The data presented herein were obtained at Keck Observatory, which is a private 501(c)3 nonprofit organization operated as a scientific partnership among the California Institute of Technology, the University of California, and the National Aeronautics and Space Administration. The Observatory was made possible by the generous financial support of the W. M. Keck Foundation.

Some of this work was carried out at the Jet Propulsion Laboratory, California Institute of Technology, under contract with the National Aeronautics and Space Administration and funded through the internal Research and Technology Development program.
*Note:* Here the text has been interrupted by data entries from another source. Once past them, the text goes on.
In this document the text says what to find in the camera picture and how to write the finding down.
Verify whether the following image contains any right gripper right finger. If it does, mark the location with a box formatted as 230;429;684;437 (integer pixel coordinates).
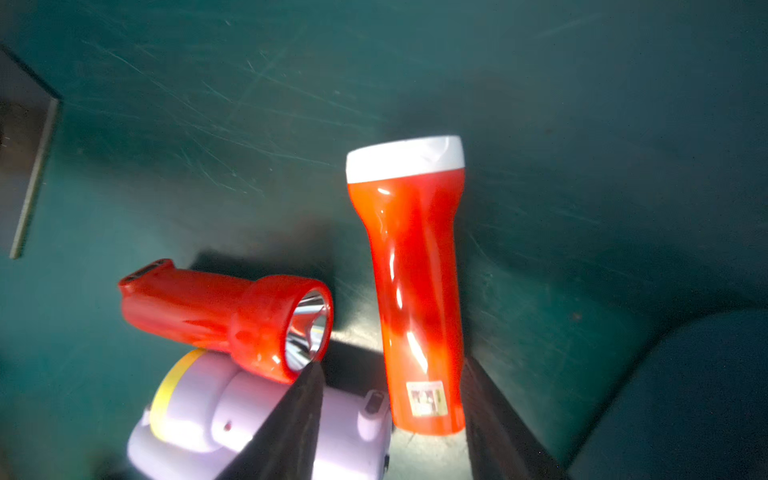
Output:
460;357;568;479

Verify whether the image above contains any red flashlight white head top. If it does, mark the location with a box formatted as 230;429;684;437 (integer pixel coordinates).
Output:
346;135;465;436

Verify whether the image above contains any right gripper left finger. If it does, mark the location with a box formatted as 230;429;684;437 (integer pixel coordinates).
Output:
217;362;325;480

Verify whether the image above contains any red flashlight upper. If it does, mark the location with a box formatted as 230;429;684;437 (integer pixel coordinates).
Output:
118;259;334;384
This work has made use of data from the European Space Agency (ESA) mission Gaia (https://www.cosmos.esa.int/gaia), processed by the Gaia Data Processing and Analysis Consortium (DPAC; https://www.cosmos.esa.int/web/gaia/dpac/consortium). Funding for the DPAC has been provided by national institutions, in particular, the institutions participating in the Gaia Multilateral Agreement.

The authors wish to recognize and acknowledge the very significant cultural role and reverence that the summit of Maunakea has always had within the indigenous Hawaiian community. We are most fortunate to have the opportunity to conduct observations from this mountain.